I have not done that kind of regression before. However, it sounds like it would fit into the general format of y = y* + e, where y* is predicted y. I have a way to find regression weights for that by first using a preliminary predicted y, say the OLS predicted y values, in place of the weighted least squares (WLS) predicted y values, which will be close for the purpose at hand, to act as a size variable, to then estimate regression weights and then you can do a WLS regression. It isn't as complicated as that might sound. You just have to do an additional model run with the weights, as long as your software can do that. To know what to do, see https://www.researchgate.net/publication/333642828_Estimating_the_Coefficient_of_Heteroscedasticity. You can use https://www.researchgate.net/publication/333659087_Tool_for_estimating_coefficient_of_heteroscedasticityxlsx to do this with your data.
..............................
Below is something I have sent to people on this topic:
If you might be interested, the following is on the fundamental nature and magnitude of heteroscedasticity, for regressions of form y = y* + e, most useful in predictions for finite populations:
["Heteroscedasticity for estimated residuals in regression is not a bug, it's a feature."]
..............................
As I noted, I have not worked with categorical data, but I can see no reason why this would not work here. The paper "Essential Heteroscedasticity," which explains the reasoning is easiest to understand when thinking about continuous data, but I don't see why this should not function for your application.
However, count data can be looked at differently, but I'm not really very familiar with that either.
I just know that I've worked with continuous data, but that my spreadsheet above would seem to work for any case where y = y* + e. If that fits your situation, you might want to use this. The paper "Estimating the Coefficient of Heteroscedasticity" gives some examples.
One way is simply adding terms to allow the variances to differ for the groups.
Chapter 7 of Wilcox ( https://www.sciencedirect.com/book/9780123869838/introduction-to-robust-estimation-and-hypothesis-testing ) includes some functions that use a different approach for higher order ANOVA (which you can frame as linear regressions, with categorical variables these are all linear), and he has some articles that also address this. First though, can you expand on why you feel the model should include heteroskedascity? Often transformations can be useful to address this.
Hello Rubal Mistry. I was going to suggest something more straightforward: Estimate an OLS model that treats all of the explanatory variables as factor variables and include an option to get a robust estimate of the variance-covariance matrix. How to go about that depends on what software you have. In Stata, for example, it would be the -regress- command with i. prefixes on all of the explanatory variables (to treat them as factor variables), and with the vce() option to specify to specify which of the robust covariance options you want (robust, hc2, hc3, etc.).
Rubal Misery, if your ultimate objective is to develop a model, ANOVA is inapplicable because it is for making comparisons.
Regression analysis is the appropriate statistics for determination of relationships.

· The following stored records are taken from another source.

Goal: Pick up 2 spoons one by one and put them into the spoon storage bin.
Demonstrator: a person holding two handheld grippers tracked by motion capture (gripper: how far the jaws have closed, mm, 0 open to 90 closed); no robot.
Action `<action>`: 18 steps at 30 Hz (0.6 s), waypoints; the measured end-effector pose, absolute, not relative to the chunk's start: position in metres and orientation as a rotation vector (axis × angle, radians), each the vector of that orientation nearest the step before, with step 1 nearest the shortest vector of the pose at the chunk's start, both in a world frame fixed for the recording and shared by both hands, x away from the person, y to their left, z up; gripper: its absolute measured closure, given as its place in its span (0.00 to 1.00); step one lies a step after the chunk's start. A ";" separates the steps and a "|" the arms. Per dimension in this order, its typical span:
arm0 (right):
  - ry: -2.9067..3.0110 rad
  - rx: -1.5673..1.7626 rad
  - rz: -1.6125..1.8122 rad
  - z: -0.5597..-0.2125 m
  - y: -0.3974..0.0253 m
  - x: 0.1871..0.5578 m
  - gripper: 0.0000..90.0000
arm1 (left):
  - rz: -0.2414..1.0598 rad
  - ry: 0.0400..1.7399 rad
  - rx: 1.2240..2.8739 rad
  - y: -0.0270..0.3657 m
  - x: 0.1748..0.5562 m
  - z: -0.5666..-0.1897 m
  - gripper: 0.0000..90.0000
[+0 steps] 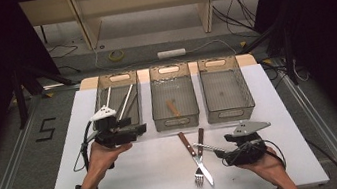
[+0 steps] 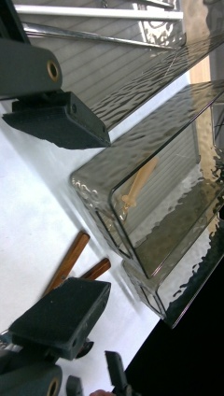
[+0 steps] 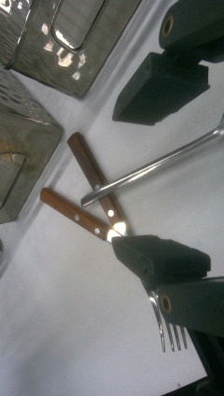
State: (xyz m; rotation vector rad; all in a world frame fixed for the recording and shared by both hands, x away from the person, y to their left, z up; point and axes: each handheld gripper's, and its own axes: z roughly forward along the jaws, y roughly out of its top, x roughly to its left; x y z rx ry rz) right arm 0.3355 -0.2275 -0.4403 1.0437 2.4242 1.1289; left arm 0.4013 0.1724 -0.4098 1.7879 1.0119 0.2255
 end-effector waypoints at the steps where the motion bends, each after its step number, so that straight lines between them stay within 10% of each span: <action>1: 2.429 1.041 1.124 -0.440 -0.227 0.336 0.39 | 0.222 1.005 1.783 0.173 0.398 -0.411 0.27; 18: 2.591 1.040 0.894 -0.448 -0.230 0.357 0.46 | 0.280 0.956 1.772 0.185 0.357 -0.424 0.27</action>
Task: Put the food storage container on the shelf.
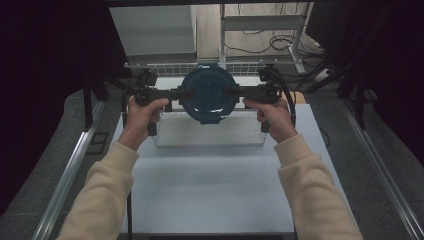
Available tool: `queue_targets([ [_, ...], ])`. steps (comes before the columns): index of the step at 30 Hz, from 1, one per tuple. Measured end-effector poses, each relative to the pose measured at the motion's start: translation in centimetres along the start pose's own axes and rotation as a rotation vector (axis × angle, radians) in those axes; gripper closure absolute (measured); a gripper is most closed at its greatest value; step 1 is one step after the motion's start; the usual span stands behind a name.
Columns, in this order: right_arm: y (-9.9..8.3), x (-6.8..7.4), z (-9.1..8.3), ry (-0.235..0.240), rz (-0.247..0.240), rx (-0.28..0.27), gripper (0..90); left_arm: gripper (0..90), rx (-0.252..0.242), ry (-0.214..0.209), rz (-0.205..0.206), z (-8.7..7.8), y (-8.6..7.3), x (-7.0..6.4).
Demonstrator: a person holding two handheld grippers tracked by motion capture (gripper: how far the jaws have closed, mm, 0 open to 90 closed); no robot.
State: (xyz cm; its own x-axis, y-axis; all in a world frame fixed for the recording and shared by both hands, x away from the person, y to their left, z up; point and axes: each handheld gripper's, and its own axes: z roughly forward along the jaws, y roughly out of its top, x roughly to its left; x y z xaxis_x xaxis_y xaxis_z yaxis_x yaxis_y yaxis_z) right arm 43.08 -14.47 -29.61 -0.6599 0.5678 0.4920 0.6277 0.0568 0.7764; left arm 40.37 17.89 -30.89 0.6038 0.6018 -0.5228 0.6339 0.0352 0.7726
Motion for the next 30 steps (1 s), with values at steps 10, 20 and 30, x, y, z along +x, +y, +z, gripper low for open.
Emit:
queue_targets([
  [10,2.0,-1.6,1.5,-0.005,0.041,0.027,40.9,41.0,0.011,-0.002,-0.058,1.3,1.6,2.2],
  [20,3.0,-3.6,2.8,-0.024,0.182,0.034,40.6,40.7,0.034,-0.038,-0.158,2.7,2.8,4.6],
  [30,3.2,-6.2,4.2,-0.042,0.398,0.017,39.6,37.6,0.045,-0.097,-0.317,4.5,2.9,7.2],
])
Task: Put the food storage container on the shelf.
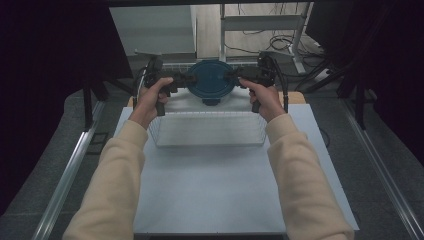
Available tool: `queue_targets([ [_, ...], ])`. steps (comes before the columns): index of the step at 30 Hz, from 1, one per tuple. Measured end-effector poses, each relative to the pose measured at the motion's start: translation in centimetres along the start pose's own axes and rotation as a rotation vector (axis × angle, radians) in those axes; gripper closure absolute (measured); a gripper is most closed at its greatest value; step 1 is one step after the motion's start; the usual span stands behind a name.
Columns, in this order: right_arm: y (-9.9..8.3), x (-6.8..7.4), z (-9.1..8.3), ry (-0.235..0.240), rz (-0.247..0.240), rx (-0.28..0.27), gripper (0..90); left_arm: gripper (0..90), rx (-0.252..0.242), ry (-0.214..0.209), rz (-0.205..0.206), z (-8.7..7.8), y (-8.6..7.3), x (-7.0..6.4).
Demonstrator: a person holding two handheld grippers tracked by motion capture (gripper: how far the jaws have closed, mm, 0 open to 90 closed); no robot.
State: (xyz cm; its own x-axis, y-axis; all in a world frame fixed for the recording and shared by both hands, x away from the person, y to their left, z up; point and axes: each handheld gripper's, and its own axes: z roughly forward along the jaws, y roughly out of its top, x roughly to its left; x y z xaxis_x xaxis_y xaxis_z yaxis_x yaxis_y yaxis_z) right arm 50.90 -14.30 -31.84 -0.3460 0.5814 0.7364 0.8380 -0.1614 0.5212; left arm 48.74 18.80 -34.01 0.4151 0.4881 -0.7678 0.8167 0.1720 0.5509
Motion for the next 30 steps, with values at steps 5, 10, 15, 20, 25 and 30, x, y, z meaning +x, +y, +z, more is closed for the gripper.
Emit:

However, you do not do regression analysis with categorical variables in SPSS. You may wish to do log liiear regression using the R statistical package..
Following on from Bruce Weaver 's point, are you interested in differences among the variance terms, or is the lack of homoscedaticity just a concern because of the assumptions of ANOVA/OLS regression, or are you interested in differences in variances for their own sake?
My spreadsheet is pretty easy to use if you've already done OLS regression, and your software accepts the regression weights you find from the coefficient of heteroscedasticity that you decide upon. Weighted least squares should be the norm as the heteroscedasticity is naturally in the error structure. The size measure is predicted y, and sigma for the estimated residuals should increase with larger predicted y. Please see https://www.researchgate.net/publication/320853387_Essential_Heteroscedasticity.